● **Assignment**:
Tally the lines in the records below that contain "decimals" and return only the result.

Data for processing: Begin

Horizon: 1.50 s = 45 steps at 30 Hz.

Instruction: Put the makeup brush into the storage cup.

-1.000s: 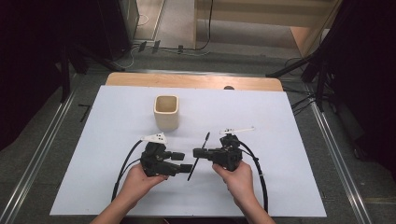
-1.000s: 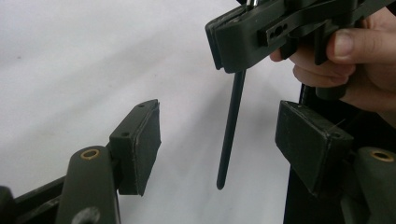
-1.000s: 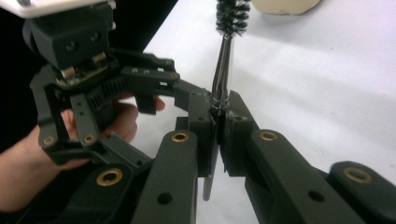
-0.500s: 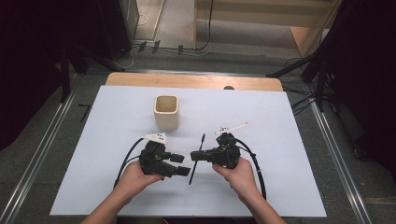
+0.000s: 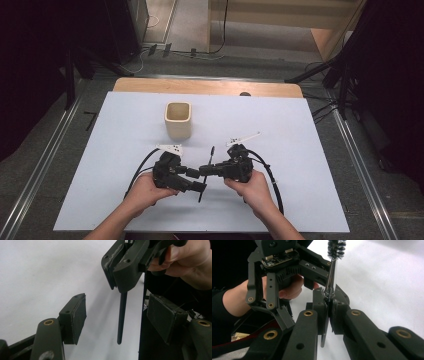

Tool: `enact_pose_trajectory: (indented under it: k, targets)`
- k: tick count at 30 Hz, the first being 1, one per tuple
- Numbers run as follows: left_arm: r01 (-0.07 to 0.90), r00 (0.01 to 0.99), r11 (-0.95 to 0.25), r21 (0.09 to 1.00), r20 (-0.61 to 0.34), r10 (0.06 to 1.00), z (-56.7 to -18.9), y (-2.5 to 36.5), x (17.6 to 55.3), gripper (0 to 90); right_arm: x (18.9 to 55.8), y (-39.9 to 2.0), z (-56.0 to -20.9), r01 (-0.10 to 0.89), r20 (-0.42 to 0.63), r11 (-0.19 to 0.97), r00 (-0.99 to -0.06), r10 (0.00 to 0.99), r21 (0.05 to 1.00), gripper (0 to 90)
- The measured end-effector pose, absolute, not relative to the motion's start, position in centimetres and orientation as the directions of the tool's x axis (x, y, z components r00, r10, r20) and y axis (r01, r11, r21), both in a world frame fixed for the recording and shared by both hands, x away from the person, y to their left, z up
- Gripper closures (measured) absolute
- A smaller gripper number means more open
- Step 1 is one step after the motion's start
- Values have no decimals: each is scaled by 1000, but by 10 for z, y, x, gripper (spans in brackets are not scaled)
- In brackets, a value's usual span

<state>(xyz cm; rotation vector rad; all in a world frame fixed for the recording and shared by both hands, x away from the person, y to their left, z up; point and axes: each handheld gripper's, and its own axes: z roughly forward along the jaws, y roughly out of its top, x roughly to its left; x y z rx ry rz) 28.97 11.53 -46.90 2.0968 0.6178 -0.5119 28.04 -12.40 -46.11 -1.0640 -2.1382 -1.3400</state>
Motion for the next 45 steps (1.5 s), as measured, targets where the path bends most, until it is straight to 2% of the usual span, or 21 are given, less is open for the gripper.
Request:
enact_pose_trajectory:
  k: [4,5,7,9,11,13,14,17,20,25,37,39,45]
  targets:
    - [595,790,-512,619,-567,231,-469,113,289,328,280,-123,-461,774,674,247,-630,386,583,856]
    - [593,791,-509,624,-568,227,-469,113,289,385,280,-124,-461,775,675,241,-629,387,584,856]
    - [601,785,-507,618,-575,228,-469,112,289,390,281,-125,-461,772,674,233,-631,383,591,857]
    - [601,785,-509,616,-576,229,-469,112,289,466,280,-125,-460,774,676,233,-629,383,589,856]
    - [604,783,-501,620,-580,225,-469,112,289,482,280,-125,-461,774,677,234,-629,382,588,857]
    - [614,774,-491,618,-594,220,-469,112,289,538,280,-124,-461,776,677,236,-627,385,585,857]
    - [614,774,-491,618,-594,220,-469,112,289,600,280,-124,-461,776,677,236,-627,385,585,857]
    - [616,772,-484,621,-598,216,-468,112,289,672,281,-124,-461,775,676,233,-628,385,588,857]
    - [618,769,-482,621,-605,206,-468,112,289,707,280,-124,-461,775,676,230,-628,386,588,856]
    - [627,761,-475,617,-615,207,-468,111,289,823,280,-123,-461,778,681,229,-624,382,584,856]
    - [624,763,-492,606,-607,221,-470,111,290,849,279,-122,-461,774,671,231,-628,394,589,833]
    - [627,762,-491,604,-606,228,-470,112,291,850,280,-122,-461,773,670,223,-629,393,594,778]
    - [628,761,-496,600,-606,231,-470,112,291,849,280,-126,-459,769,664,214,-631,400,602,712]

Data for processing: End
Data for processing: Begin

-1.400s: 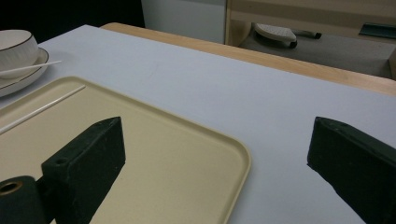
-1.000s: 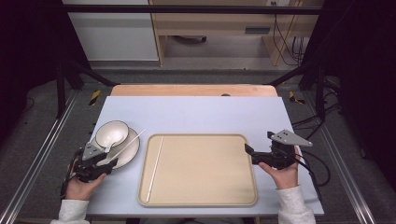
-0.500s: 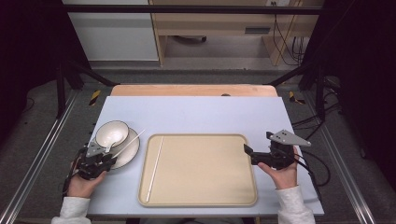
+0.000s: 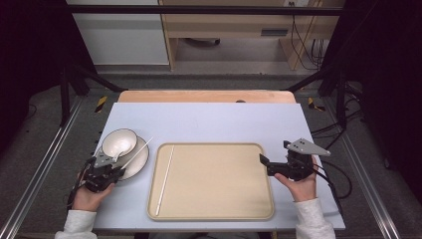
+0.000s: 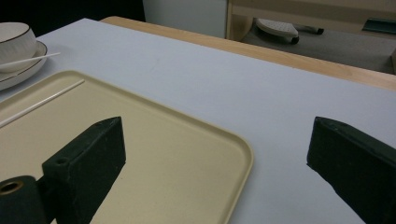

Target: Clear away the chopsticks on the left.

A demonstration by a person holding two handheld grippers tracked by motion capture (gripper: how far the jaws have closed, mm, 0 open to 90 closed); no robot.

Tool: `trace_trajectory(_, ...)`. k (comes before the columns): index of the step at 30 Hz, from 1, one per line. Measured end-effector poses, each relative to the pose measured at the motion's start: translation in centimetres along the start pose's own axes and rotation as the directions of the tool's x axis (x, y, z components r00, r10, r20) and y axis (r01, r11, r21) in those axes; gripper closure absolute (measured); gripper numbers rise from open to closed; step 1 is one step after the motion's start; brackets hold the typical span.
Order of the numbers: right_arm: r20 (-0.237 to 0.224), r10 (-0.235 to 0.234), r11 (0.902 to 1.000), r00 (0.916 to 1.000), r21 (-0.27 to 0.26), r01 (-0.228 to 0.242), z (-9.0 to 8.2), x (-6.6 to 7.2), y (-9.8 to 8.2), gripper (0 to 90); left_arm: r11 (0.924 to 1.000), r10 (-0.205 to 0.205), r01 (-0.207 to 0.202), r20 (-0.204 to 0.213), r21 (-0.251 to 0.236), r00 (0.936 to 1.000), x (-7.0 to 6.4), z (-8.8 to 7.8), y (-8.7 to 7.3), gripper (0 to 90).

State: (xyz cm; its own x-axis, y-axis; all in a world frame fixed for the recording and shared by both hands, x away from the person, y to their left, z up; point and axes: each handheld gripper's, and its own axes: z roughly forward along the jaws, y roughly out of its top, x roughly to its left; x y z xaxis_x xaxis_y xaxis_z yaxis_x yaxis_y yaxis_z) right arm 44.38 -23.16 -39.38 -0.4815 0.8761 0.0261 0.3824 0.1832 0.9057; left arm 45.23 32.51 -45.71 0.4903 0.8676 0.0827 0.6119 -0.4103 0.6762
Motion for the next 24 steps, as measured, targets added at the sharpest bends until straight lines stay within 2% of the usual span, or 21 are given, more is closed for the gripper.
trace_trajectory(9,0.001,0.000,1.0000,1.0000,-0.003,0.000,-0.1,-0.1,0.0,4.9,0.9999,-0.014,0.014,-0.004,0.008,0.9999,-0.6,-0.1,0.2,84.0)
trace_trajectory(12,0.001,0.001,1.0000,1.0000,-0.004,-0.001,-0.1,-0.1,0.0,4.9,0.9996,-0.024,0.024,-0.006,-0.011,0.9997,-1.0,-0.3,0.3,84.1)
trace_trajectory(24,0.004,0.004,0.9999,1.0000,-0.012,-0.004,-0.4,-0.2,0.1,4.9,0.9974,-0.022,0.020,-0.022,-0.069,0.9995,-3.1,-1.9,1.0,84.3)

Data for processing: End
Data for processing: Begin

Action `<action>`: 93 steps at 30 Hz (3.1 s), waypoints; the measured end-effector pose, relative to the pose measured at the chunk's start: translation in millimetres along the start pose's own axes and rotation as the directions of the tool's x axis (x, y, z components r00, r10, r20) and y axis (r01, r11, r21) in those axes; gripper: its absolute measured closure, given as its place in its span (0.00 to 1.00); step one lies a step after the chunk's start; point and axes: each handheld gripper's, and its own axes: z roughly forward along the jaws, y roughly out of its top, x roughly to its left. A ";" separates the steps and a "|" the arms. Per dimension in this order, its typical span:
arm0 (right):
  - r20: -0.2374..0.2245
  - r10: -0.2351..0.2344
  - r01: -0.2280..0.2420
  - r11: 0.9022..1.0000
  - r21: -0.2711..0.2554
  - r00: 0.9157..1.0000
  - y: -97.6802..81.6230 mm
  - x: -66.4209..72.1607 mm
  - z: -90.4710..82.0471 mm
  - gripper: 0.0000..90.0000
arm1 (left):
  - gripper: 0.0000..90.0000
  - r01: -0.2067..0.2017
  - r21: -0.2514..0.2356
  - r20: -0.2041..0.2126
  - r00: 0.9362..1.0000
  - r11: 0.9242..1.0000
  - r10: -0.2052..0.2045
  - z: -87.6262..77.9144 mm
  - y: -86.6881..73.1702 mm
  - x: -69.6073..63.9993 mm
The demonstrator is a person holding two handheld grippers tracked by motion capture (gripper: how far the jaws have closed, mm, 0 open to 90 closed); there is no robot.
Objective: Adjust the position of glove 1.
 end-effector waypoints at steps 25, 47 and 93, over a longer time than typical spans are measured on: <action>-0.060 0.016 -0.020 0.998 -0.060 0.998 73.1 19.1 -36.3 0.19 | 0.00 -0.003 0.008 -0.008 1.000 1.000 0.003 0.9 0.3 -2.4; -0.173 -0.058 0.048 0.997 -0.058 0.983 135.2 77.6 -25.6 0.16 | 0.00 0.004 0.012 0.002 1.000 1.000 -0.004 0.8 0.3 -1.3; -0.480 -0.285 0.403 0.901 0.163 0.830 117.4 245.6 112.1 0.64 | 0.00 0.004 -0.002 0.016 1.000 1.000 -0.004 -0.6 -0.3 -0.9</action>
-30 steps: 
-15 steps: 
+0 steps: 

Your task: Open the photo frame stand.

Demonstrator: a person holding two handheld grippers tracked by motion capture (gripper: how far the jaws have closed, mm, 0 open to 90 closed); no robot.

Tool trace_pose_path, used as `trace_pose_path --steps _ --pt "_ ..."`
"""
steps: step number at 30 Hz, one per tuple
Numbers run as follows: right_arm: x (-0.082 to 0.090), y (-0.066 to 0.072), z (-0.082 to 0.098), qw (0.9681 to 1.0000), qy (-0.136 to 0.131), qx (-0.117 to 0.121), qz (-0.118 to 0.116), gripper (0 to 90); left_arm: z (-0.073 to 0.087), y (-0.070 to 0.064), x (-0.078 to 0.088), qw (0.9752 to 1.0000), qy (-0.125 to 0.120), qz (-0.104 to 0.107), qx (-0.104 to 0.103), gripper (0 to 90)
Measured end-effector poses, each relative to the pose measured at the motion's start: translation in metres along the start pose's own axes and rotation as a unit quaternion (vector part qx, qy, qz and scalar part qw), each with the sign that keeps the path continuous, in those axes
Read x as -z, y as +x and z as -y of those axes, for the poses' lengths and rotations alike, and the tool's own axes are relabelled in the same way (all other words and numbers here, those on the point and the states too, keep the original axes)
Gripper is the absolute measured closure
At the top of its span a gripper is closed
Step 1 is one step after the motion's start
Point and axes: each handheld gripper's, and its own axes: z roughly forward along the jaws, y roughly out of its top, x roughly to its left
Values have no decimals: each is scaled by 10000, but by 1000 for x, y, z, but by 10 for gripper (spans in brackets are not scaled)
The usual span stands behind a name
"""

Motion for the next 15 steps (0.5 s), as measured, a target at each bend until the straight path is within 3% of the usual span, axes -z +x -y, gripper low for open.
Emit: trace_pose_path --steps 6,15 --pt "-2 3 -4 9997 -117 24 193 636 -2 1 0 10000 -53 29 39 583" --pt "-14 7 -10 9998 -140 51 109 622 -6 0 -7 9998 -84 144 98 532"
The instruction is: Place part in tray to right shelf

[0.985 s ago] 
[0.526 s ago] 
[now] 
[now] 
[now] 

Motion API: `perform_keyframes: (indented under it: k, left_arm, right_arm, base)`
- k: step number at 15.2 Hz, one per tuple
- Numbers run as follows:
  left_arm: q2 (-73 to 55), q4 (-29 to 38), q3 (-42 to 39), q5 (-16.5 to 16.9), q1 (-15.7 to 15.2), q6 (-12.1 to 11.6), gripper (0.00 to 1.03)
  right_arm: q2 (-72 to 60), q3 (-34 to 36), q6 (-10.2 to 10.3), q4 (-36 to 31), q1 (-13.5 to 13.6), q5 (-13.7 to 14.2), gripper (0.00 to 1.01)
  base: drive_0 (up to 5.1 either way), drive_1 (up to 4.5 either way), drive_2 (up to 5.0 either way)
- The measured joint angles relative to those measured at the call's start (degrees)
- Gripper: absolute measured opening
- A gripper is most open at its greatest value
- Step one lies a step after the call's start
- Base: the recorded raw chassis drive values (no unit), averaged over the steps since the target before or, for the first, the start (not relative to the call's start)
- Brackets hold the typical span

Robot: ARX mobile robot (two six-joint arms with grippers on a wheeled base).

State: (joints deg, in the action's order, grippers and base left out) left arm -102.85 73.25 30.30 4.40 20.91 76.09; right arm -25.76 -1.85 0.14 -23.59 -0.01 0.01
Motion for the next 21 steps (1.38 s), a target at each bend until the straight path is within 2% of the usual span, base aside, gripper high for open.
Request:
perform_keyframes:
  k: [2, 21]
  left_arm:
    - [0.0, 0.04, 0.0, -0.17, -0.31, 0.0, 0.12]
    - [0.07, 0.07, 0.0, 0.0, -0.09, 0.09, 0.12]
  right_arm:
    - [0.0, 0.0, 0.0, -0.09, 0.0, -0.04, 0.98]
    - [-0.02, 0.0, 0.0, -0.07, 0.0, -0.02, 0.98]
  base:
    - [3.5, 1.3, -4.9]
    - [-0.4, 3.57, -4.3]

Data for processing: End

● **Solution for this task**:
2